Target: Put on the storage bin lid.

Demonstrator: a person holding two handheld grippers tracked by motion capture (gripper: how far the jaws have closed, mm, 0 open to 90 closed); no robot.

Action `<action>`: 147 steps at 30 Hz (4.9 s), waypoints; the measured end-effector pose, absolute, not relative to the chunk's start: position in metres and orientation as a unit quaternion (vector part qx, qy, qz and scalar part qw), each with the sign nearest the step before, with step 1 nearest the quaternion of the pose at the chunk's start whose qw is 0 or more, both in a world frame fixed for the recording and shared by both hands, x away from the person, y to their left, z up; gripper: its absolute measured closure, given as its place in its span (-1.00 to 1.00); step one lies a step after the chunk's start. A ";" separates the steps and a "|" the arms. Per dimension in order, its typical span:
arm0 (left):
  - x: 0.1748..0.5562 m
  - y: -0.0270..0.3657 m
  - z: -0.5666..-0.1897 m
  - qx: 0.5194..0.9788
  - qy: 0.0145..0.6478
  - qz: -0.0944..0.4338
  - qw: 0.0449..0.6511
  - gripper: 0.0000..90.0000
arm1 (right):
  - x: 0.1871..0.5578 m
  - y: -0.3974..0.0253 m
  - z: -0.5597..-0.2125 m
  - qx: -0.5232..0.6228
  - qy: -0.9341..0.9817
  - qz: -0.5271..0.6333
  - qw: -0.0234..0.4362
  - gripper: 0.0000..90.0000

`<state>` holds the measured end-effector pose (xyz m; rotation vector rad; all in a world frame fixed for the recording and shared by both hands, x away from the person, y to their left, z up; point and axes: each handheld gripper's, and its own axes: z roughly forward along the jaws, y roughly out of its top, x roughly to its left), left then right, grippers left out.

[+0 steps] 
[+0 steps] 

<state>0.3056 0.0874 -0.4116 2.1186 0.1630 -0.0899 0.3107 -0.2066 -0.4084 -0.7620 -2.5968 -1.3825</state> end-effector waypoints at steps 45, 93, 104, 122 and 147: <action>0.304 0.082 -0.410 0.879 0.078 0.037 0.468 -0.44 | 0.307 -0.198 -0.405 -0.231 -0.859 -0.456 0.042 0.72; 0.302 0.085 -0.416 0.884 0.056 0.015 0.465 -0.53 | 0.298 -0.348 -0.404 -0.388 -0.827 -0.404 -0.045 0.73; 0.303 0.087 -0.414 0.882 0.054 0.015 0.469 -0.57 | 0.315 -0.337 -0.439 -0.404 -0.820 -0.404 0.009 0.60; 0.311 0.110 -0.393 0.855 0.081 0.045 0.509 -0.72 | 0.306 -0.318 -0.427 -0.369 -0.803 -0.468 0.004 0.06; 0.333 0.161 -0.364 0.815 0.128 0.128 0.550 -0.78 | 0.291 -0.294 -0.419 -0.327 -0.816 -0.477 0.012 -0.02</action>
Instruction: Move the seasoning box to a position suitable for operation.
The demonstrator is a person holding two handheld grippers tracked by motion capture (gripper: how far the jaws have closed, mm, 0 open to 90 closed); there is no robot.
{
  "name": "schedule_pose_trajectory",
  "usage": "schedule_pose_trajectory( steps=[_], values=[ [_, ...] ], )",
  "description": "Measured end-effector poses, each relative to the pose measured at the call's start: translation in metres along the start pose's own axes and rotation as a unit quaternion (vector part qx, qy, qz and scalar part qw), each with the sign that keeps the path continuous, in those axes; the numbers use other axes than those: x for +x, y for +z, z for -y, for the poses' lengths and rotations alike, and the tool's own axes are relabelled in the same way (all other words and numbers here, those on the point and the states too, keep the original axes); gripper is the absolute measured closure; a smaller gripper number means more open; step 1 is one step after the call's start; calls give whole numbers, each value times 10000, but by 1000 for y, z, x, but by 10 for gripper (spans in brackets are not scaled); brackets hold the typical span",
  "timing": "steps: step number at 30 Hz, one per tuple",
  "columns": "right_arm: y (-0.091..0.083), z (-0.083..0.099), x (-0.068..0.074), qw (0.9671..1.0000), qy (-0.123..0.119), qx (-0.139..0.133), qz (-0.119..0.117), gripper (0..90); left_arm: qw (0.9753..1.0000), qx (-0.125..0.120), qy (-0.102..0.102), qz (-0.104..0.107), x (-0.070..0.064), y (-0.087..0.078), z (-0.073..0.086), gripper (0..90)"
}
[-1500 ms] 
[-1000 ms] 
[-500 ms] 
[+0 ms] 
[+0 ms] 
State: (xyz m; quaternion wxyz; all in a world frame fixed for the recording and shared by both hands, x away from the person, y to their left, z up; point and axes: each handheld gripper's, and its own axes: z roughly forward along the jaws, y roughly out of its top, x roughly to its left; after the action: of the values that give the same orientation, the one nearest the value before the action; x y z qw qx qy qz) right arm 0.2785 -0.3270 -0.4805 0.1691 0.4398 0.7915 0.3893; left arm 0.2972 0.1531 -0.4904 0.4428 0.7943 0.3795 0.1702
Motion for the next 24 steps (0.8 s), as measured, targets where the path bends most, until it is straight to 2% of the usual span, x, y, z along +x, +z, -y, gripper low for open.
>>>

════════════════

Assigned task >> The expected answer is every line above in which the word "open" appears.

Task result >>
Demonstrator: a person holding two handheld grippers tracked by motion capture (gripper: how far the jaws have closed, mm, 0 open to 90 closed); no robot.
The demonstrator is a person holding two handheld grippers tracked by motion capture (gripper: how far the jaws have closed, mm, 0 open to 90 closed); there is no robot.
  "description": "Measured end-effector poses, each relative to the pose measured at the call's start: translation in metres along the start pose's own axes and rotation as a unit quaternion (vector part qx, qy, qz and scalar part qw), each with the sign that keeps the path continuous, in those axes; the numbers use other axes than those: x for +x, y for +z, z for -y, for the poses' lengths and rotations alike, and the tool's own axes are relabelled in the same way (all other words and numbers here, those on the point and the states too, keep the original axes); gripper is the absolute measured closure; a smaller gripper number means more open; step 1 is one step after the call's start; calls give whole numbers, each value times 10000, but by 1000 for y, z, x, but by 10 for gripper (spans in brackets are not scaled); brackets hold the typical span",
Motion for the next 24 steps (0.8 s), as measured, targets where the path bends most, until it is straight to 2% of the usual span, x, y, z along +x, +z, -y, gripper low for open.

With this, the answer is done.